Programmatic Quant Alpha Encoding with Python
IN the previous post, we discussed alpha encoding data structures, and referred to their representations in the non-binary tree form, as well as the formulaic form.
In order to go from these abstract representations into machine trading, we need to encode them into bits on the computer. This post implements the algorithm for such a translation. In the NEXT post, we look at recursion exercises and traversal algorithms for the purposes of programmatic evaluation and tree operations.
We will use the simple example in the previous post again, for demonstration, but these can quickly become useful even in encoding hefty mathematical formulas. Recalling the simple moving average crossover indicator function:
formula="sign(minus(mean_20(close),mean_50(close)))"
What attributes do we want the tree to have? Recall that each node contains what is known as the primitive, which are the nodes `sign’,`minus’,’mean’,’close’. To distinguish between the 20-ma and 50-ma nodes, the node should optionally contain the space attribute (which can be a number or string, recall our previous gicssector parameter to the neutralize function).

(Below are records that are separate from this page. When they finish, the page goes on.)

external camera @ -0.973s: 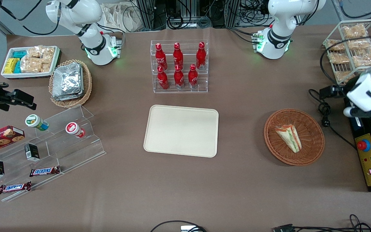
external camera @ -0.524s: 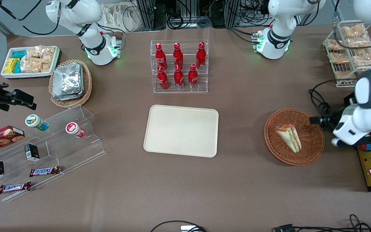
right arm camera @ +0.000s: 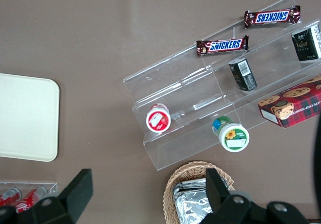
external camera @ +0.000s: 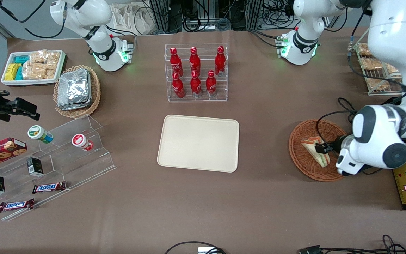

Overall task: Place sandwich from basket to tray
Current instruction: 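Lower the open left gripper onto the wrapped sandwich in the basket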

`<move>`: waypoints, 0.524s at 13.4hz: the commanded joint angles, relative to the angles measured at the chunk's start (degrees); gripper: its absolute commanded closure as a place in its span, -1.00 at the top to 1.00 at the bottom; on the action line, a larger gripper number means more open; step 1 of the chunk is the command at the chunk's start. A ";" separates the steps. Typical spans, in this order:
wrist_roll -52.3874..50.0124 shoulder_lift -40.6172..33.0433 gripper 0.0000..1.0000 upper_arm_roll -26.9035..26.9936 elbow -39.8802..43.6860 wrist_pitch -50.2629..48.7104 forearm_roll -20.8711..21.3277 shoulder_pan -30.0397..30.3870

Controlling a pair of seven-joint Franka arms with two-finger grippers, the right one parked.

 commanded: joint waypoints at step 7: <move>-1.54 5.88 1.00 0.17 1.41 5.21 -0.48 0.10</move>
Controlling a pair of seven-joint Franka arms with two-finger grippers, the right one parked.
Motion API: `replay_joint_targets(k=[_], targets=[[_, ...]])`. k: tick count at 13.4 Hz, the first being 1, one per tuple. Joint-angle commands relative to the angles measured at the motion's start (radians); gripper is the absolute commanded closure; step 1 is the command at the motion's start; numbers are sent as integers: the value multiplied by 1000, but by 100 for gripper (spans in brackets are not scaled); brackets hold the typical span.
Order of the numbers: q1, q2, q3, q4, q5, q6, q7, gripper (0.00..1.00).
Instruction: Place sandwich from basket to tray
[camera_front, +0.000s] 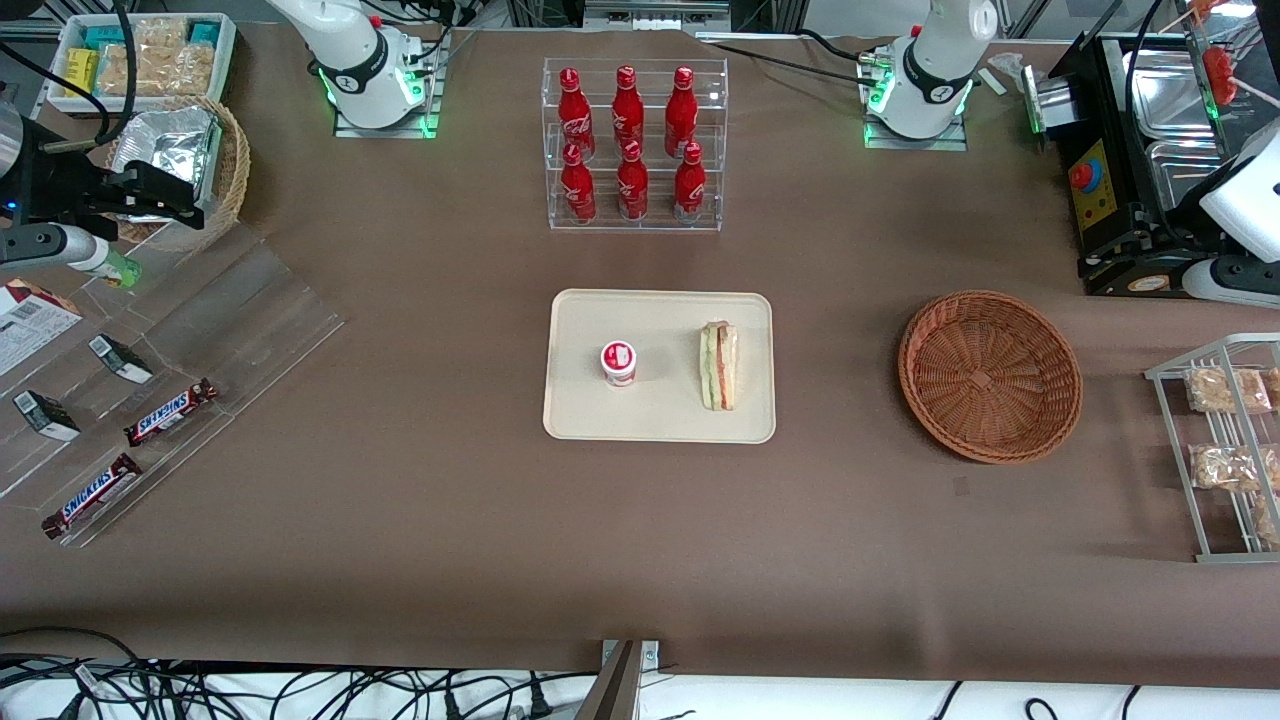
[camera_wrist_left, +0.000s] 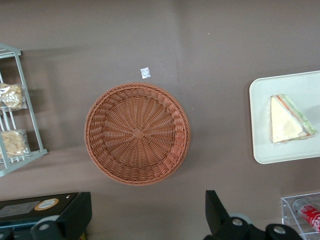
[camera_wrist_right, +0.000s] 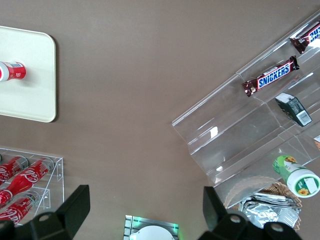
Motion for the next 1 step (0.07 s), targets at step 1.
replay_joint_targets(k=[1], targets=[[-29, -13, 18, -8, 44, -10, 43, 0]])
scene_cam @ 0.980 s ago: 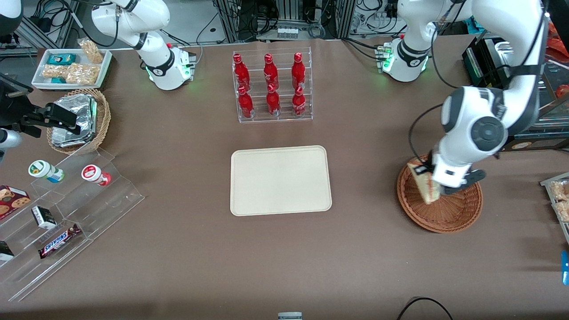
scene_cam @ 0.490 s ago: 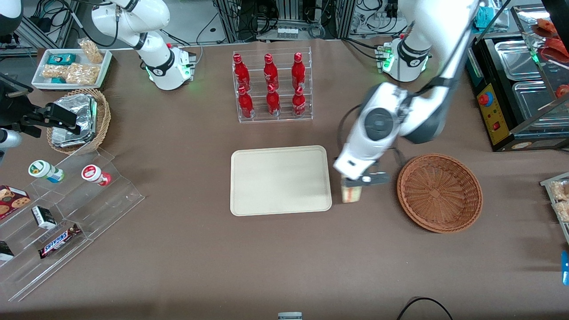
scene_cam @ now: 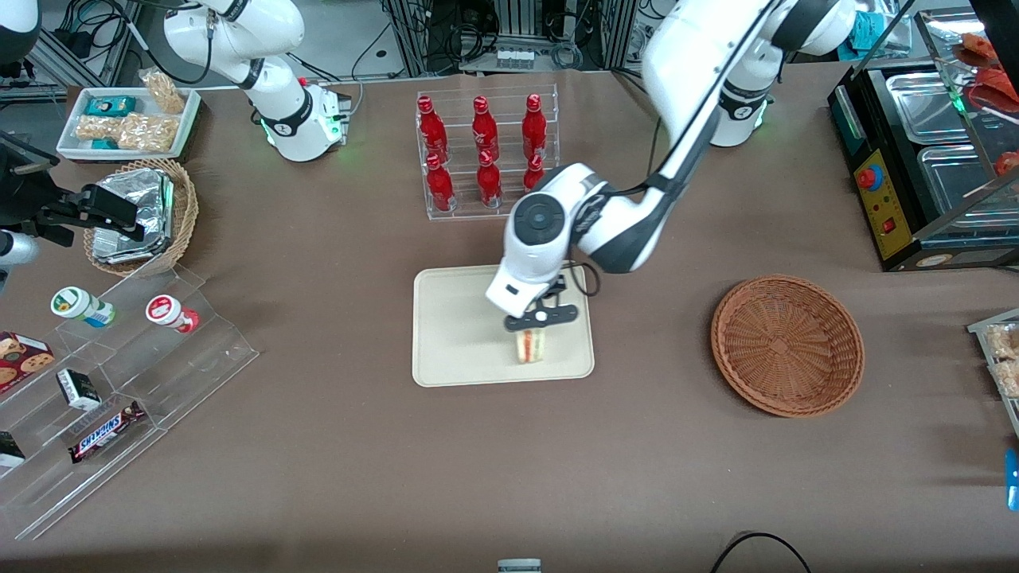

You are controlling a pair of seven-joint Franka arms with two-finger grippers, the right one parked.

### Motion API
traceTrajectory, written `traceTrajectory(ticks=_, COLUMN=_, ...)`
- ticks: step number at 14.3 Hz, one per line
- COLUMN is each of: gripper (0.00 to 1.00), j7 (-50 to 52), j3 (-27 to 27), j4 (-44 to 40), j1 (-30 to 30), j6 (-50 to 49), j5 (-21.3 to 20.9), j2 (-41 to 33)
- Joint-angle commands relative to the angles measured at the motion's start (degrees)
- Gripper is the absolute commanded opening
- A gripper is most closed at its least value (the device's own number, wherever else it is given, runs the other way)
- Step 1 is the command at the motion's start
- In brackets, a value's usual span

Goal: Place sandwich from basket to tray
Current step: 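Lift the sandwich and carry it with the left gripper over the tray, then lower the sandwich onto the tray and open the left gripper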

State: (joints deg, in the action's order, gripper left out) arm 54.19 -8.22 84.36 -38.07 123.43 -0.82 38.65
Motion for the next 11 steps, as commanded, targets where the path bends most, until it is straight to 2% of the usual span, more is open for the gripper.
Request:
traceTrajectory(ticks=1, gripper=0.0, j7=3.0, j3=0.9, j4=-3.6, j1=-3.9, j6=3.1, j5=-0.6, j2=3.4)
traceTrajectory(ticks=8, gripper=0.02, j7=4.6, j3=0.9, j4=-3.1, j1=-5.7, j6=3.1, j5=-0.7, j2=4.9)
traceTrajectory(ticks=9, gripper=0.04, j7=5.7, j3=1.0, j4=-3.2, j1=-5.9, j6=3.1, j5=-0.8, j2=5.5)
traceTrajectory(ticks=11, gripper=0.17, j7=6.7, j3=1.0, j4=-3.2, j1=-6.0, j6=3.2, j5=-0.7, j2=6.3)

Since a tree node is possibly leaf (terminal) or non-leaf node, we want to have attributes for children, and since the tree is non-binary, instead of left/right pointers we would have an array of variable size.
prim
space: identifies a primitive from its primitive space
children = *[]
parent
is_terminal
size()
height()
depth()
'''
Defines a formulaic quant rule
'''
import numpy as np
class Gene():
def __init__(self, prim, space, is_terminal, parent=None, children=None):
def _extract_numerics(s):
try:
return int(s)
except ValueError:
try:
return float(s)
except:
return s
self.prim = prim
self.space = _extract_numerics(s=space) if space else space
self.is_terminal = is_terminal
self.parent = parent
self.children = children if children else []
Although the ‘Gene’ object only specifies information at a local node, the root node is the ancestor to every other node and given a pointer to the root Gene(), we essentially have access to the entire tree by traversing the children pointers. Plus, the tree is directed unidirectional, so the back-pointer is not required to go from children to the parent again, but let’s just keep it more flexible and have it for now. This also means that we would need to perform the correct pointer accounting for both parent and children attributes under tree operations (what? don’t worry about tree operations for now).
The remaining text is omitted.